Diet components can suppress inflammation and reduce cancer risk

Affiliations
  • 1Department of Biochemistry and Microbiology, Marshall University Joan C. Edwards School of Medicine, 1600 Medical Center Dr., Huntington, West Virginia 25701-3655, USA. hardmanw@marshall.edu

Abstract

Epidemiology studies indicate that diet or specific dietary components can reduce the risk for cancer, cardiovascular disease and diabetes. An underlying cause of these diseases is chronic inflammation. Dietary components that are beneficial against disease seem to have multiple mechanisms of action and many also have a common mechanism of reducing inflammation, often via the NFkappaB pathway. Thus, a plant based diet can contain many components that reduce inflammation and can reduce the risk for developing all three of these chronic diseases. We summarize dietary components that have been shown to reduce cancer risk and two studies that show that dietary walnut can reduce cancer growth and development. Part of the mechanism for the anticancer benefit of walnut was by suppressing the activation of NFkappaB. In this brief review, we focus on reduction of cancer risk by dietary components and the relationship to suppression of inflammation. However, it should be remembered that most dietary components have multiple beneficial mechanisms of action that can be additive and that suppression of chronic inflammation should reduce the risk for all three chronic diseases.

Keyword

Cancer; plant based diet; walnut; inflammation; NFkappaB

MeSH Terms

Cardiovascular Diseases
Chronic Disease
Diet*
Epidemiology
Growth and Development
Inflammation*
Juglans
Plants

Figure

  • Fig. 1 Polyphenol classifications. Classes of polyphenols and their relationships to each other. The top line of each class gives the general class name, examples of the class follow.
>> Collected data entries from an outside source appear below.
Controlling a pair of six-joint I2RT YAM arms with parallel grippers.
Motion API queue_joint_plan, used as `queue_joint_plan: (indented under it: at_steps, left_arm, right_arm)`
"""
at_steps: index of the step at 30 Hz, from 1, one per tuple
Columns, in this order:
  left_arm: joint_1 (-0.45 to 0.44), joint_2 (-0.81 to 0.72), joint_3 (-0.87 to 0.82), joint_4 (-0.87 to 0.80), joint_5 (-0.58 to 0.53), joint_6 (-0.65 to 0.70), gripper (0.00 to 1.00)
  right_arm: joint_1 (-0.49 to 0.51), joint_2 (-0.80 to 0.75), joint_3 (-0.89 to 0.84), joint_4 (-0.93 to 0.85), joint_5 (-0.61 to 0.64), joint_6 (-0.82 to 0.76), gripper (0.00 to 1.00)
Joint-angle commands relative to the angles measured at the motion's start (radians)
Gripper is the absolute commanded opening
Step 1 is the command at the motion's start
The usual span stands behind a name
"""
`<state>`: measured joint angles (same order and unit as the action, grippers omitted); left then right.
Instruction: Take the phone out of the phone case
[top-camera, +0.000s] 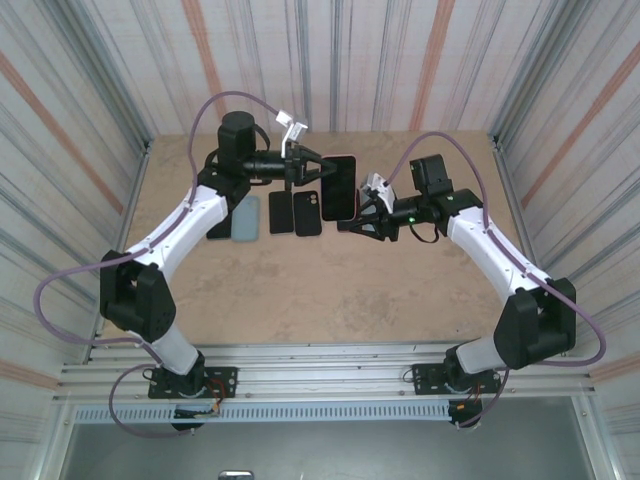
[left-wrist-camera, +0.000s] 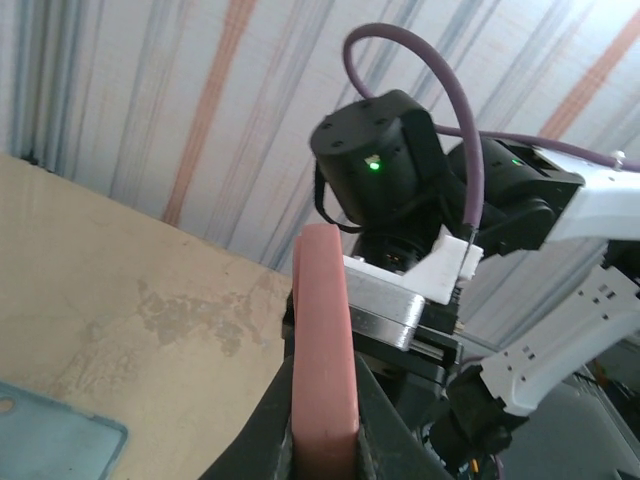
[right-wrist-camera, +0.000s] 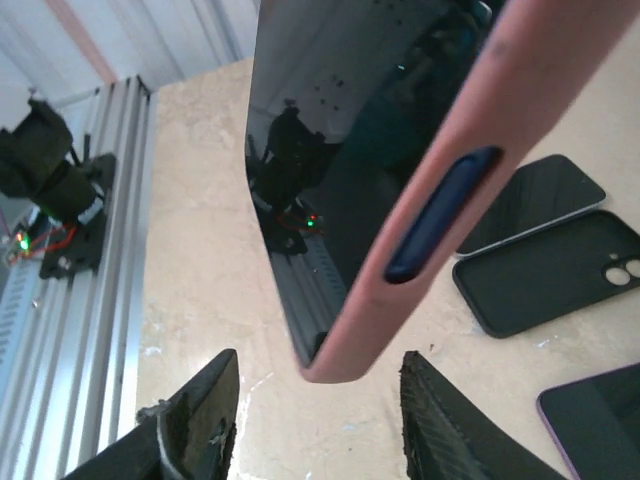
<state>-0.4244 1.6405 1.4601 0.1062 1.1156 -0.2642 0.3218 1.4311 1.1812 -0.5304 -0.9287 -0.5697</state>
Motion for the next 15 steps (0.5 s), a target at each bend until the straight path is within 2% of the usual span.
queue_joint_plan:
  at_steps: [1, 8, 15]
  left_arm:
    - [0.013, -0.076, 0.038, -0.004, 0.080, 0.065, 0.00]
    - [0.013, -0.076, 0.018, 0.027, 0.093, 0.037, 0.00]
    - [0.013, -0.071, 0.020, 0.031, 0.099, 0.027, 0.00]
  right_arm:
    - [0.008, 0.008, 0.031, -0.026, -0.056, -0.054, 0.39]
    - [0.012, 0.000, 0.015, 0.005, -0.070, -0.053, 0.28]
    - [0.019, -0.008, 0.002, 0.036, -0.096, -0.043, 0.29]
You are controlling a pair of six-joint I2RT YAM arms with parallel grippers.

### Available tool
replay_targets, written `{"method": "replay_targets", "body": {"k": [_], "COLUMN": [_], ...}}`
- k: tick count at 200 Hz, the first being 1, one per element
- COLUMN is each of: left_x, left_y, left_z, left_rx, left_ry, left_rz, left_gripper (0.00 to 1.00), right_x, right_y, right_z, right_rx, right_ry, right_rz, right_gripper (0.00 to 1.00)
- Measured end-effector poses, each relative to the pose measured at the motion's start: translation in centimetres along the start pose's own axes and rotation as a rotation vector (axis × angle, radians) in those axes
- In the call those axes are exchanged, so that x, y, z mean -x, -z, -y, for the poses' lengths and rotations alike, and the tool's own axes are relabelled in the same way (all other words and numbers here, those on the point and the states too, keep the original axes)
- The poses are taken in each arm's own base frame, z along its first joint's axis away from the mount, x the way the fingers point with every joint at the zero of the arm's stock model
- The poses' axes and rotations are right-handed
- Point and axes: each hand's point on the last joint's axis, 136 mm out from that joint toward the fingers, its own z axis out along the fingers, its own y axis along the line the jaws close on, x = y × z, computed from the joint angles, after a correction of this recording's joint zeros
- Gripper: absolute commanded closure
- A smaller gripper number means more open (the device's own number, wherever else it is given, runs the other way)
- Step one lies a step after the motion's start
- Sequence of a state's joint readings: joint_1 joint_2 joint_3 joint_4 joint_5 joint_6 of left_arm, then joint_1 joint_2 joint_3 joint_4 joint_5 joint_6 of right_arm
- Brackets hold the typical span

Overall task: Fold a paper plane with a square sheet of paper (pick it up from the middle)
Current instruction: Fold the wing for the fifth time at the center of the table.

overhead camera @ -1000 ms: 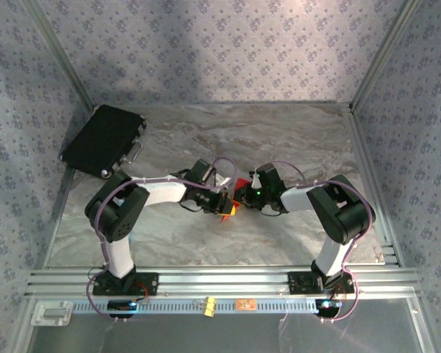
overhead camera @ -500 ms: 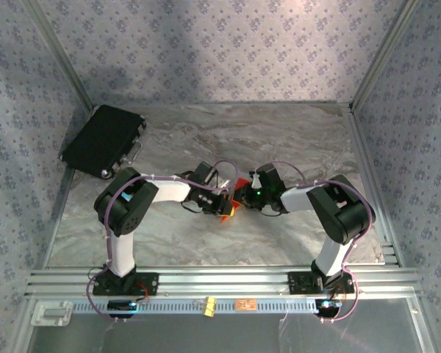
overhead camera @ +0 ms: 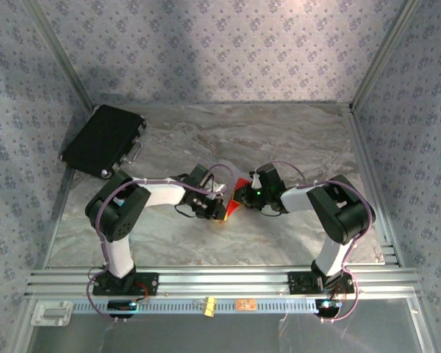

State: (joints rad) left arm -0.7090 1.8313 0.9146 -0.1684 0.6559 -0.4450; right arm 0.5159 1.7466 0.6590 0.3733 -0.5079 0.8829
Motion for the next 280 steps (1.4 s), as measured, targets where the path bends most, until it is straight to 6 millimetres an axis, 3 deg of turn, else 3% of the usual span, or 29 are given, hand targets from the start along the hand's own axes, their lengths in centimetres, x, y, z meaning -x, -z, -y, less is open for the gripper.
{"method": "replay_targets", "body": {"k": [71, 91, 119, 153, 193, 280], "left_x": [-2.4, -2.7, -1.2, 2.2, 4.9, 3.9], "left_y": [1.2, 1.8, 3.3, 4.5, 2.9, -0.6], "left_z": [-0.9, -0.3, 1.6, 2.6, 3.0, 0.5], "left_rx": [0.046, 0.032, -0.032, -0.089, -0.136, -0.048], "left_ry": [0.02, 0.012, -0.017, -0.022, -0.005, 0.041], "left_rz": [-0.007, 0.001, 0.061, 0.146, 0.154, 0.082], "left_gripper": [0.97, 0.98, 0.97, 0.95, 0.93, 0.96], "right_x": [0.0, 0.0, 0.0, 0.0, 0.0, 0.1], "right_y": [0.0, 0.0, 0.0, 0.0, 0.0, 0.0], "right_z": [0.0, 0.0, 0.0, 0.0, -0.1, -0.1], "right_rx": [0.0, 0.0, 0.001, 0.002, 0.003, 0.007], "right_ry": [0.0, 0.0, -0.001, -0.007, -0.014, -0.022], "right_rz": [0.0, 0.0, 0.0, 0.002, 0.003, 0.005], "right_gripper": [0.85, 0.85, 0.85, 0.85, 0.85, 0.84]}}
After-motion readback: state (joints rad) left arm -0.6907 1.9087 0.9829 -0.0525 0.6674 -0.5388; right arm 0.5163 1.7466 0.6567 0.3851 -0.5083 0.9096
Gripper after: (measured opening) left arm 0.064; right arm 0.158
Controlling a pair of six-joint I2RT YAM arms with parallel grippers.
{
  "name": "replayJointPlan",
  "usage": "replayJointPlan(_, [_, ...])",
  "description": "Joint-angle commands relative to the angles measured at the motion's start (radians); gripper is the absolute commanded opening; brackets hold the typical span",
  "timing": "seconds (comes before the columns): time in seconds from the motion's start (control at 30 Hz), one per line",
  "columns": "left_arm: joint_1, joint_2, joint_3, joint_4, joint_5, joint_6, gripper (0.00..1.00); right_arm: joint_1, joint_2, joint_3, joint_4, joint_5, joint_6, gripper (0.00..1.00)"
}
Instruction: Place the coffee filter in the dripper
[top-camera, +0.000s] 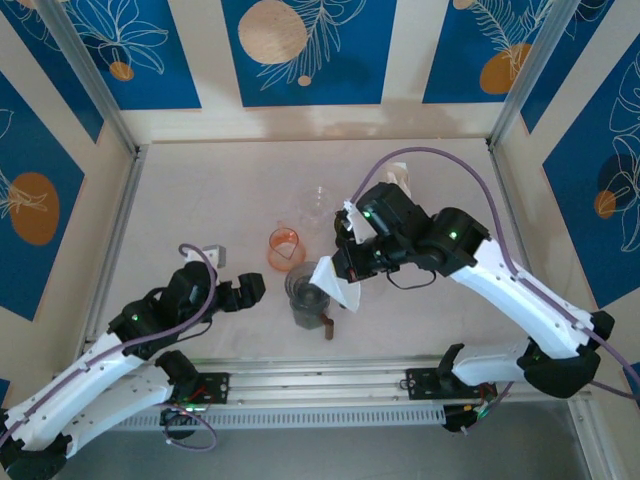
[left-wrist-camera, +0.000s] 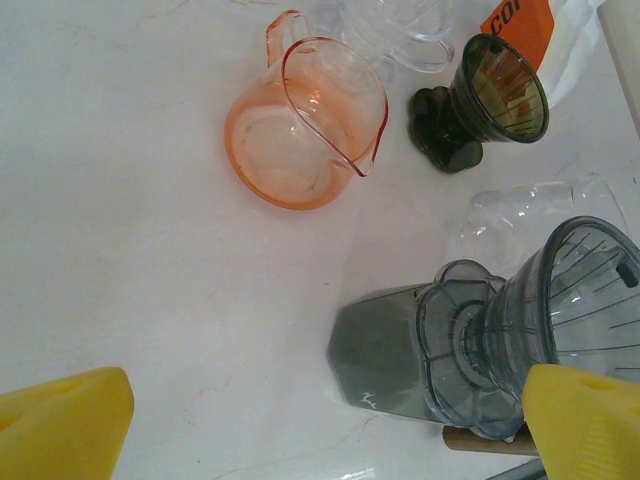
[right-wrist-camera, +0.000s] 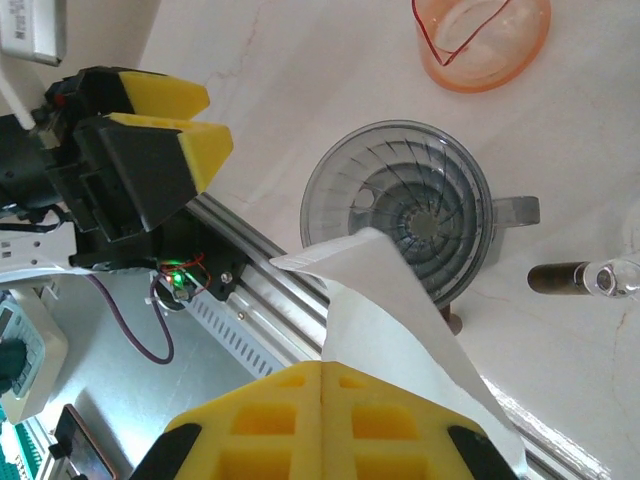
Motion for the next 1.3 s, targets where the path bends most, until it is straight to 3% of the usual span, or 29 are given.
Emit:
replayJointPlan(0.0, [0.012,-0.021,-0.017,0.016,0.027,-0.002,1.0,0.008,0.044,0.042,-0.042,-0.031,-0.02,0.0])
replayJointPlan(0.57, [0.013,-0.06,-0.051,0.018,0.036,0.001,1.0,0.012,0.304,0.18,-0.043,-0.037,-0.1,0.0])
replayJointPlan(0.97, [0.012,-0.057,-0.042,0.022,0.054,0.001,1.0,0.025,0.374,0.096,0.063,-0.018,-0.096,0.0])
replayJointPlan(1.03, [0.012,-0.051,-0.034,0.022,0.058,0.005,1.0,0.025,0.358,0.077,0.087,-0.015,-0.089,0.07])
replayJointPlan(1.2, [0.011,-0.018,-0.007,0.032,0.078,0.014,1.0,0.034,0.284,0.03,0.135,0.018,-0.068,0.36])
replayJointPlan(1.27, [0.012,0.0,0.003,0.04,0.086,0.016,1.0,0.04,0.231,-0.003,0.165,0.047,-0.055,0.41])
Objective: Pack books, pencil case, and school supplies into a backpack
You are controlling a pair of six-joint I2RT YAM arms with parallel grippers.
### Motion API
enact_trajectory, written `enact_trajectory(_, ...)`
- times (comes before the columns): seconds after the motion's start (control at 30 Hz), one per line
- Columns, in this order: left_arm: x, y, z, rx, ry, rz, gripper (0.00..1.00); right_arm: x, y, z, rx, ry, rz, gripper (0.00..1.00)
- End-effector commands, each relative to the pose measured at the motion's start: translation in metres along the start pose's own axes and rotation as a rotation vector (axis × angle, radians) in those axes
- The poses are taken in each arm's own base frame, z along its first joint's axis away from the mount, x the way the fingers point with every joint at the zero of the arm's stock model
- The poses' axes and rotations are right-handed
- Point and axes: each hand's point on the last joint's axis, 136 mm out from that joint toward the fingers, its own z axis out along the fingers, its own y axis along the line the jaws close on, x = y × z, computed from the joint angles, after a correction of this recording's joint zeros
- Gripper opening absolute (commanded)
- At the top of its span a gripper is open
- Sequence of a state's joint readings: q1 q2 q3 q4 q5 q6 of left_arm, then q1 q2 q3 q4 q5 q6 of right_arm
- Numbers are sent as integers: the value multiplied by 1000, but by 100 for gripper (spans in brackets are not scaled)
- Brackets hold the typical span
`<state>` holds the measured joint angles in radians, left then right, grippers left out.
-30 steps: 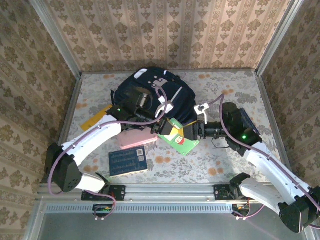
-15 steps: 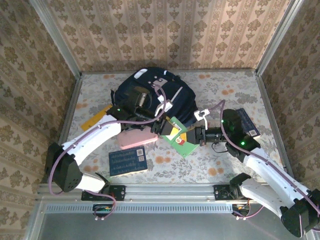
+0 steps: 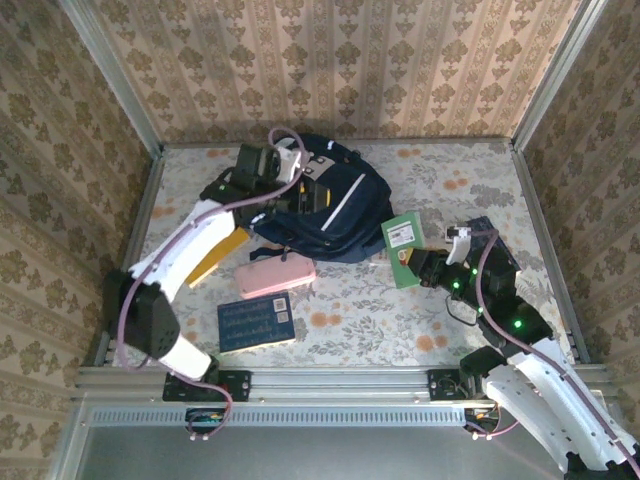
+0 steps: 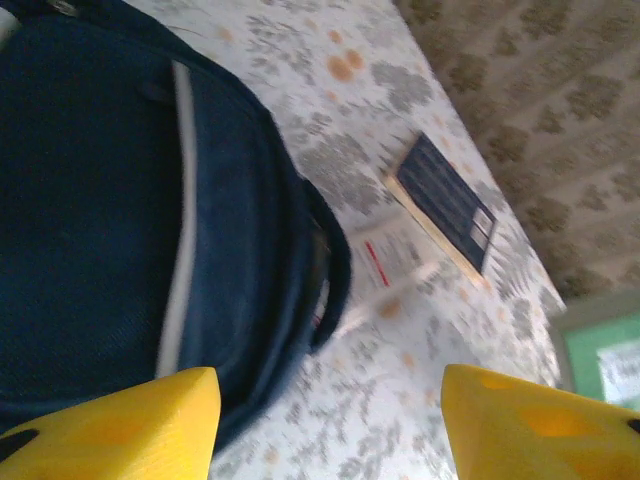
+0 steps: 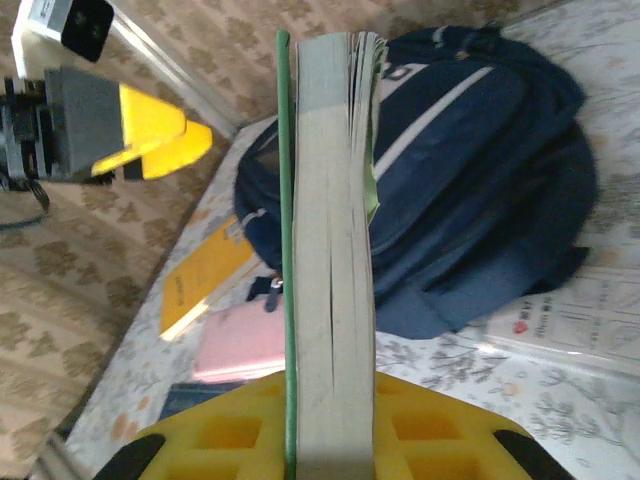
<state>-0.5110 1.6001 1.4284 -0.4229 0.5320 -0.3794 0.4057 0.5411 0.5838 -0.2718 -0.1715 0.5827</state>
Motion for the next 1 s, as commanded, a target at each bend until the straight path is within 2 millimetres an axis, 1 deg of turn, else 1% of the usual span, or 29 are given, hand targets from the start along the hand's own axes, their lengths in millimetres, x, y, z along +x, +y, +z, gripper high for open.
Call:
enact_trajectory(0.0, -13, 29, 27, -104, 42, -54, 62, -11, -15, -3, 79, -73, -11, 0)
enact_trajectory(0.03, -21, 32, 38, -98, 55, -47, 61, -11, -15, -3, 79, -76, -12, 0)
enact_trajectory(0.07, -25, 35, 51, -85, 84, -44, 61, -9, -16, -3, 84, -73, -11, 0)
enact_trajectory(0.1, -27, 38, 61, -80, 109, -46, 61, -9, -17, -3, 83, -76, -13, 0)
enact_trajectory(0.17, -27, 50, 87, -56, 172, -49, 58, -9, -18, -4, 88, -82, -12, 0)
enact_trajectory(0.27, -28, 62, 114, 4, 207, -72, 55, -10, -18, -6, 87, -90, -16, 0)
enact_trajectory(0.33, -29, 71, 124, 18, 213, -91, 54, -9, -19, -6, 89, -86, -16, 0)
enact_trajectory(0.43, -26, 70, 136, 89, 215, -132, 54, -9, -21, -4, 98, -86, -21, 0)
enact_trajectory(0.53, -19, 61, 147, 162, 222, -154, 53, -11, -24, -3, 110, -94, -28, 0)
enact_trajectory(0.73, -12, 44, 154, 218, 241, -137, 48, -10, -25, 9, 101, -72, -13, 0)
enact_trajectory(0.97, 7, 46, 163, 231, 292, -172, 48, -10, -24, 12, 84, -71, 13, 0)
  • Fig. 2 Growth of MDA-MB231 human breast cancers in nude mice consuming diets with or without walnut. Graph shows the average volume of MDA-MB 231 human breast cancers implanted in nude mice consuming a diet either with or without walnuts. Tumor were grown to about 50mm3 volume before diet change. Day 0 is the day of diet change. The 'corn oil' group consumed the AIN-76 based diet, the 'walnut' group had the AIN-76 formula adjusted to include a human equivalent of 2 ounces of walnut per day. N = 11 per group. Non-linear regression analyses (Prism©) showed that tumors of the 'corn oil' group grew significantly faster than those of the group that consumed walnut, P = 0.001. The doubling time of the corn oil group was 16 days whereas the doubling time of the walnut group was 23.3 days.

  • Fig. 3 Tumor incidence and multiplicity at 145 days of age in mice that consumed diets that did or did not contain walnut. Tumor incidence (fraction of mice with any tumor) and tumor multiplicity (number of mammary glands with any tumor) in C3(1) TAg mice. The group designations are mother diet/pup diet thus: CO/CO - mother and pup consumed corn oil diet; CO/walnut - mother consumed corn oil diet/pup consumed walnut containing diet; Walnut/Walnut - mother and pup consumed walnut containing diet; Walnut/CO - mother consumed walnut diet, pup consumed corn oil diet. N = 10 to 13 mice per group. Pups that were exposed to walnut in the diet throughout life had significantly fewer tumors than those that did not receive walnut. Groups with different letters are significantly different, P < 0.05, (Prism© was used for statistical analyses see [102] for details.).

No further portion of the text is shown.